» **Work required**
Line by line, copy out the data that follows.

Content starts

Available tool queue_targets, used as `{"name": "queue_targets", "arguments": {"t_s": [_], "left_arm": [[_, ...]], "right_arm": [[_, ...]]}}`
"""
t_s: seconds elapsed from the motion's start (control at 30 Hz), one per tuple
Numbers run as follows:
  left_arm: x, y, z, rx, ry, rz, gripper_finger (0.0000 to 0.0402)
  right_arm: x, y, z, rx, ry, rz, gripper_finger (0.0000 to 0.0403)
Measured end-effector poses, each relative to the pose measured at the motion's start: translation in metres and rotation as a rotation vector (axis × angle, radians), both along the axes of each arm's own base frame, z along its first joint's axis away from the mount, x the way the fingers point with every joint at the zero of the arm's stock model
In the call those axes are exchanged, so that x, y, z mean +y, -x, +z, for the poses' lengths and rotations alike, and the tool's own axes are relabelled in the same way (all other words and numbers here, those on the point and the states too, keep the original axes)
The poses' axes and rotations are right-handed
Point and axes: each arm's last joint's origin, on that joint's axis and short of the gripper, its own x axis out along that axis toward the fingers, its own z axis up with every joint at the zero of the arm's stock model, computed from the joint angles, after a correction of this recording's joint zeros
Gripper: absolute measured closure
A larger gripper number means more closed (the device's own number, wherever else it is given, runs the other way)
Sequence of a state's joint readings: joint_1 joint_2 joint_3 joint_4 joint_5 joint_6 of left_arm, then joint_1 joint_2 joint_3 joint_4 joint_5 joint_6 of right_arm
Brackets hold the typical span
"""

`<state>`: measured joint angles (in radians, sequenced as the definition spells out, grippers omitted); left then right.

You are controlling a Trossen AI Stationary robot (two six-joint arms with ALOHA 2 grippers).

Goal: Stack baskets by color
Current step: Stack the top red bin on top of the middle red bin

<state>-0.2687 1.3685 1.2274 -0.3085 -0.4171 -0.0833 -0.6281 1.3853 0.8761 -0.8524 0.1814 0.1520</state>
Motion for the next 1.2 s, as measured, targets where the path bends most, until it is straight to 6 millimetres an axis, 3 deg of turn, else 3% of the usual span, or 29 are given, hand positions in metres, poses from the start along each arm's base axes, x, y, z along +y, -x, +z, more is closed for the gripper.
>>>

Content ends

» **Final answer**
Available tool queue_targets, used as `{"name": "queue_targets", "arguments": {"t_s": [_], "left_arm": [[_, ...]], "right_arm": [[_, ...]]}}`
"""
t_s: seconds elapsed from the motion's start (control at 30 Hz), one per tuple
Numbers run as follows:
  left_arm: x, y, z, rx, ry, rz, gripper_finger (0.0000 to 0.0402)
  right_arm: x, y, z, rx, ry, rz, gripper_finger (0.0000 to 0.0403)
Measured end-effector poses, each relative to the pose measured at the motion's start: translation in metres and rotation as a rotation vector (axis × angle, radians), both along the axes of each arm's own base frame, z along its first joint's axis away from the mount, x the way the fingers point with every joint at the zero of the arm's stock model
In the call those axes are exchanged, so that x, y, z mean +y, -x, +z, for the poses' lengths and rotations alike, and the tool's own axes are relabelled in the same way (all other words and numbers here, those on the point and the states too, keep the original axes)
The poses' axes and rotations are right-handed
Point and axes: each arm's last joint's origin, on that joint's axis and short of the gripper, its own x axis out along that axis toward the fingers, its own z axis up with every joint at the zero of the arm's stock model, computed from the joint angles, after a correction of this recording's joint zeros
Gripper: absolute measured closure
A larger gripper number means more closed (the device's own number, wherever else it is given, runs the other way)
Sequence of a state's joint readings: joint_1 joint_2 joint_3 joint_4 joint_5 joint_6 of left_arm, then joint_1 joint_2 joint_3 joint_4 joint_5 joint_6 of right_arm
Brackets hold the typical span
"""

`<state>`: measured joint angles (in radians, sequenced as the definition spells out, grippers omitted); left then right.

You are controlling a Trossen AI Stationary robot (two six-joint arms with ALOHA 2 grippers).

Goal: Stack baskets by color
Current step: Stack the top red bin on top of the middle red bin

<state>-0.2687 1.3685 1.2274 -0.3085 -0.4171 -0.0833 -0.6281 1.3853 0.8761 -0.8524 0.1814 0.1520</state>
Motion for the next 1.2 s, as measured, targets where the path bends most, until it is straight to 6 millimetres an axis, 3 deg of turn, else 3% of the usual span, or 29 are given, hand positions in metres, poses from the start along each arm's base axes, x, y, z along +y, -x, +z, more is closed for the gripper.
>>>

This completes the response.